Um, Bri, I’m not sure how to break this to you, but your game plan sounds a lot like the game plans of other food bloggers on the anti-junk bandwagon…
Seriously, I’ve been reading a slew of articles and blog posts about Halloween candy lately, and I can say with confidence that most of the world would view your tactics as on the extreme side. But I say to hell with them and embrace it. That’s what I do. 😉
Christina, this is why I need you. You give it to me straight, no matter how tough the news is. 🙂 I’m THRILLED to be extreme. Thanks for the (unintended?) compliment!
Well, if it’s extreme to care about what your kids eat, and to use every opportunity (even Halloween) to educate kids about food (and yes, that’s what you’re doing even though you say you’re not!), then so be it.
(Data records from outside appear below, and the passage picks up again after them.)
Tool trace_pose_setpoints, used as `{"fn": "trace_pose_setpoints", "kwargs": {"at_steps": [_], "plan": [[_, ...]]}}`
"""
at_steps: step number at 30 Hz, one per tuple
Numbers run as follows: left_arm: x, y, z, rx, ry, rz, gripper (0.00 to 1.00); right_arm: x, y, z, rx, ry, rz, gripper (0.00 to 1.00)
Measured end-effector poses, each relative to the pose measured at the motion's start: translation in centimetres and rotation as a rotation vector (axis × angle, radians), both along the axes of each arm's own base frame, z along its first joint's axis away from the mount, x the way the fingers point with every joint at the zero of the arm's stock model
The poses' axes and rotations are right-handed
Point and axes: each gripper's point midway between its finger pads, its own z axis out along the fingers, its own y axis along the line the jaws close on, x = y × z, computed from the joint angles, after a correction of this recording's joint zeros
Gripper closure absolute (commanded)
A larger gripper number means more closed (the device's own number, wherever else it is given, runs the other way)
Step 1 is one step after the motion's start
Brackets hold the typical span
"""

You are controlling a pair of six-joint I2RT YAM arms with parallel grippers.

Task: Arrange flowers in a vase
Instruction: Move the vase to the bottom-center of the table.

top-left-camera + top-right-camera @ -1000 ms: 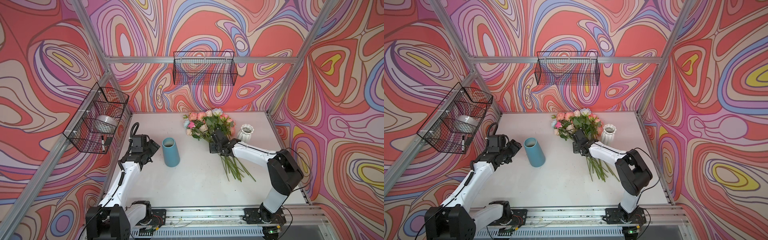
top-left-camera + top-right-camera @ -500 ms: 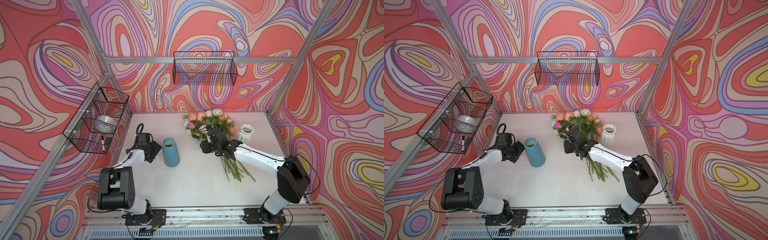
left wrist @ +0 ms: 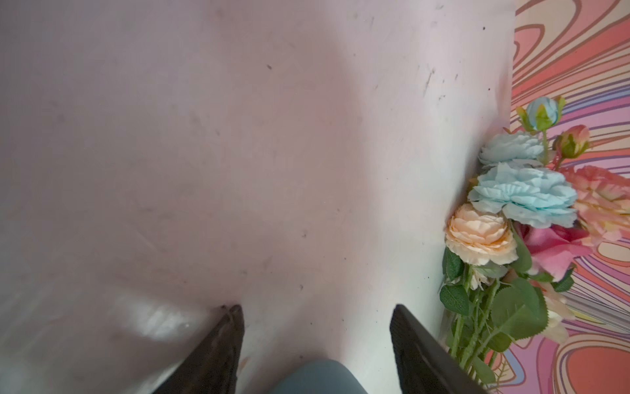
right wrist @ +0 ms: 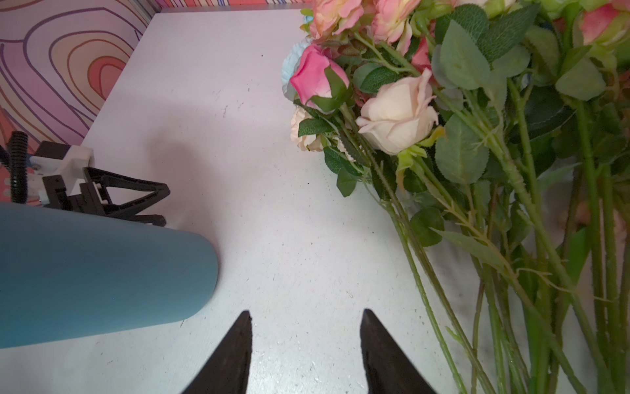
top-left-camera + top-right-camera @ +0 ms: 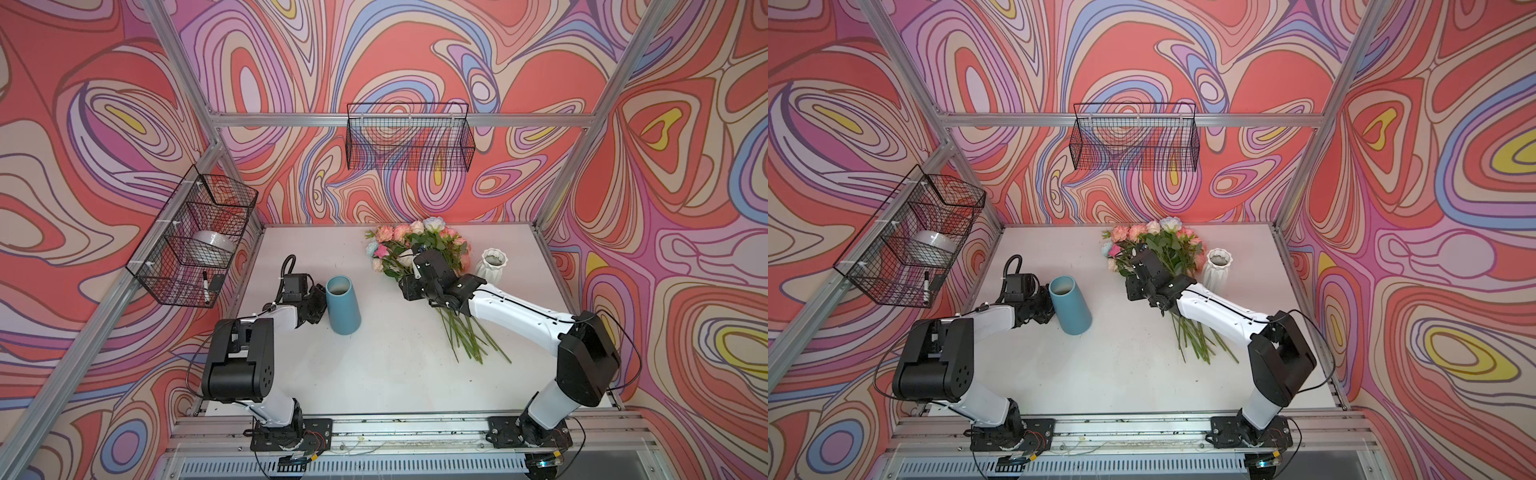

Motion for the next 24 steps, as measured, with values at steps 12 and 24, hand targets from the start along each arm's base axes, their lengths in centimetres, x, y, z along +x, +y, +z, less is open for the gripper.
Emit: {"fn": "trace_pose_setpoints", "kwargs": {"at_steps": [12, 24], "plan": [[-2.7, -6.8, 0.0, 0.008, -0.012, -0.162, 0.31, 2.0, -3.4, 0.0, -0.039, 0.019, -0.083, 0.51], [-6.1, -13.8, -0.1, 0.006, -0.043, -0.352, 0.32, 1.3, -6.3, -3.9, -0.157, 0.108, -0.1, 0.38]]}}
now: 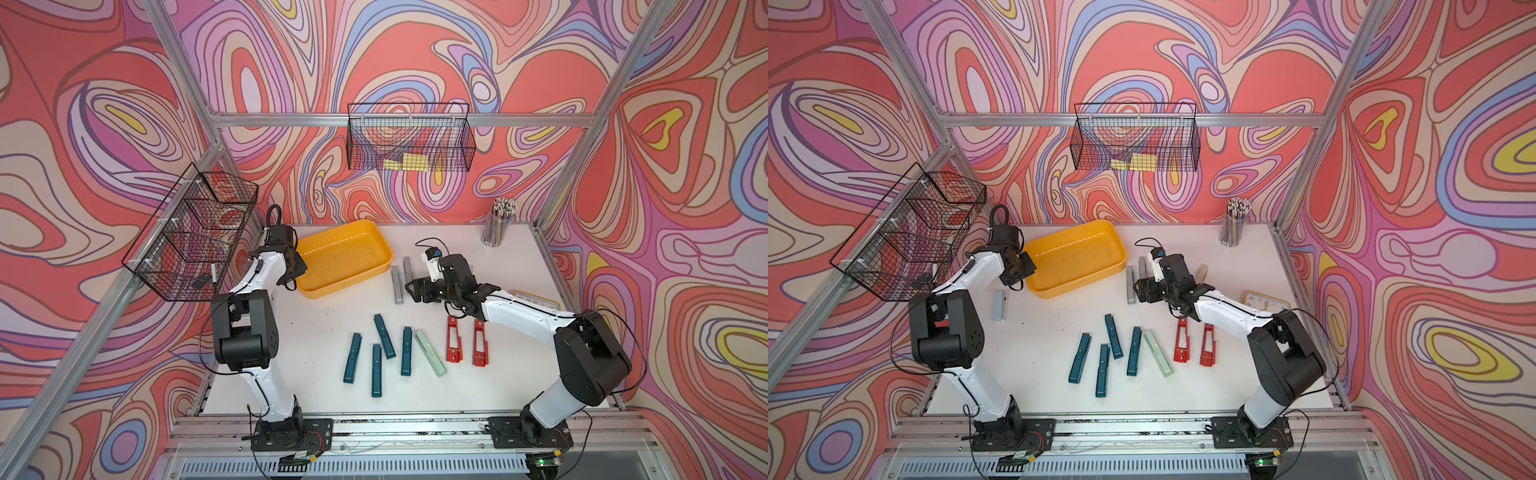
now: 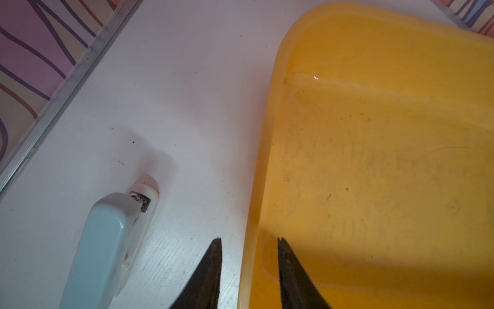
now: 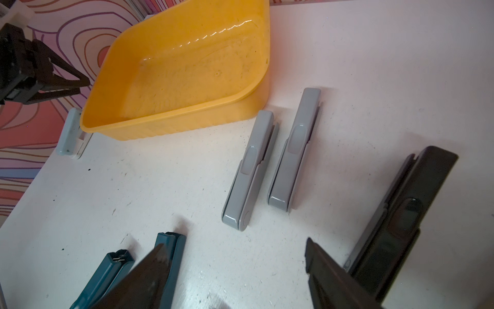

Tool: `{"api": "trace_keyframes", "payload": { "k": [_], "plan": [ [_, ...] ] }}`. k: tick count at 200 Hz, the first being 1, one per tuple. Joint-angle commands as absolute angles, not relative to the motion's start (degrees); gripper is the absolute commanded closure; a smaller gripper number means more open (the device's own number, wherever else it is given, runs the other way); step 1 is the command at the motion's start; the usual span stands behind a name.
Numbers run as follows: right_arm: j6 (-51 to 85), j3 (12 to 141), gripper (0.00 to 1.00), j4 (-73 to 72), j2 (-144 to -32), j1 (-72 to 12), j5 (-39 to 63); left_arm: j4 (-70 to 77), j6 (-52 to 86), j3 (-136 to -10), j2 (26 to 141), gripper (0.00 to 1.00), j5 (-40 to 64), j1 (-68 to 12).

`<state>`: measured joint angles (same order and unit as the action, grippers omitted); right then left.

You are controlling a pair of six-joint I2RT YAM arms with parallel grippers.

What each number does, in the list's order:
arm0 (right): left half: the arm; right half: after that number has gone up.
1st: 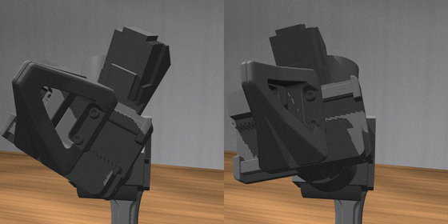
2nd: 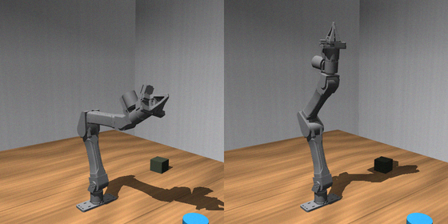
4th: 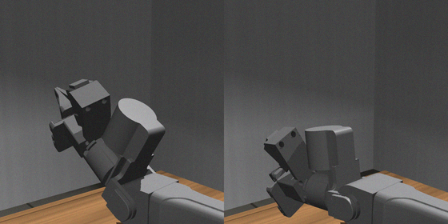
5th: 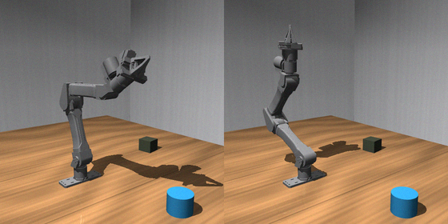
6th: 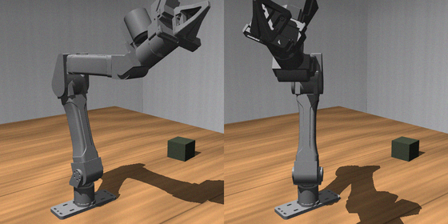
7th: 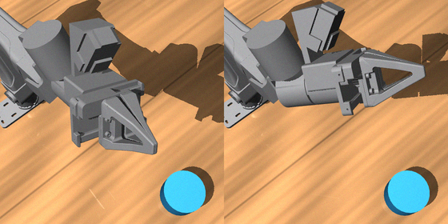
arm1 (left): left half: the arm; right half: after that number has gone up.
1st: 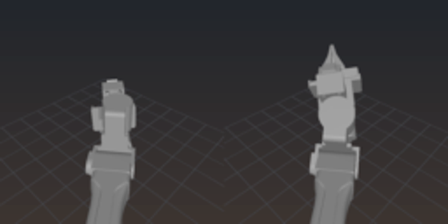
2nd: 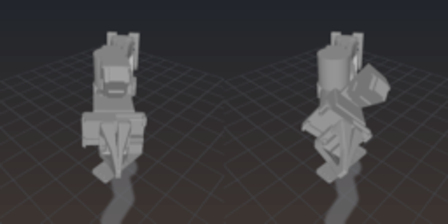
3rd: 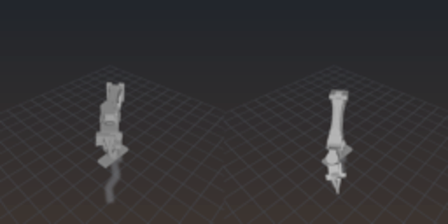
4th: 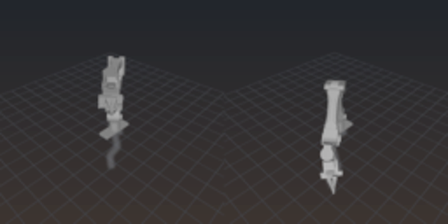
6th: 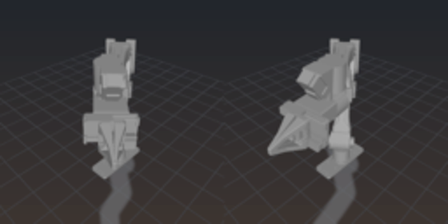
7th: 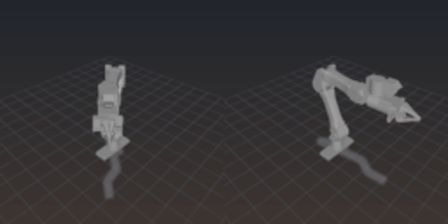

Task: Put the pruning pliers into the storage box
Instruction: Move the storage box to the center of the board.

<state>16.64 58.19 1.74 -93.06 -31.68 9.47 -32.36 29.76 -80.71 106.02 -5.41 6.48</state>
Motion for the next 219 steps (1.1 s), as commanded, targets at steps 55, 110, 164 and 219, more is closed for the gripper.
{"api": "trace_keyframes", "payload": {
  "k": [55, 110, 164, 219],
  "plan": [
    [15.64, 58.90, 0.15, 1.86, -92.99, -32.10, 10.28, -33.76, 30.59, -81.89, 109.19, 0.66, -4.57, 6.70],
    [15.03, 59.35, 0.15, 2.63, -93.54, -32.08, 11.16, -32.87, 30.31, -81.36, 110.54, 0.71, -3.46, 6.76],
    [15.21, 60.02, 0.14, 2.94, -94.32, -32.14, 12.11, -33.09, 30.15, -80.74, 110.51, 0.77, -4.34, 6.69],
    [15.21, 60.21, 0.14, 3.07, -94.74, -32.10, 12.55, -33.64, 29.89, -80.33, 110.28, 0.89, -5.23, 6.71]
  ]
}}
But I think it’s more that people *view* that as extreme. So we just need to keep plugging along showing the world that it’s not.
Point taken, Christina. I guess the thing is, when discussing the food you eat and making informed choices is just a part of what you do every day, it’s easy to forget that it’s almost ALWAYS a teachable moment. I get so used to educating my kids through a variety of means — including, simply and powerfully, example — that I cease to consider it “education” and begin to just think of it as life. It’s only when it is remarked upon by others (either negatively or positively) that I remember that we’re really out of the norm in that way, and that the way we deal with food and eating can seem so scary and difficult and alien to people who aren’t accustomed to viewing food through this kind of lens.
“I cease to consider it ‘education’ and begin to just think of it as life.”
Exactly! And that’s a great place to be.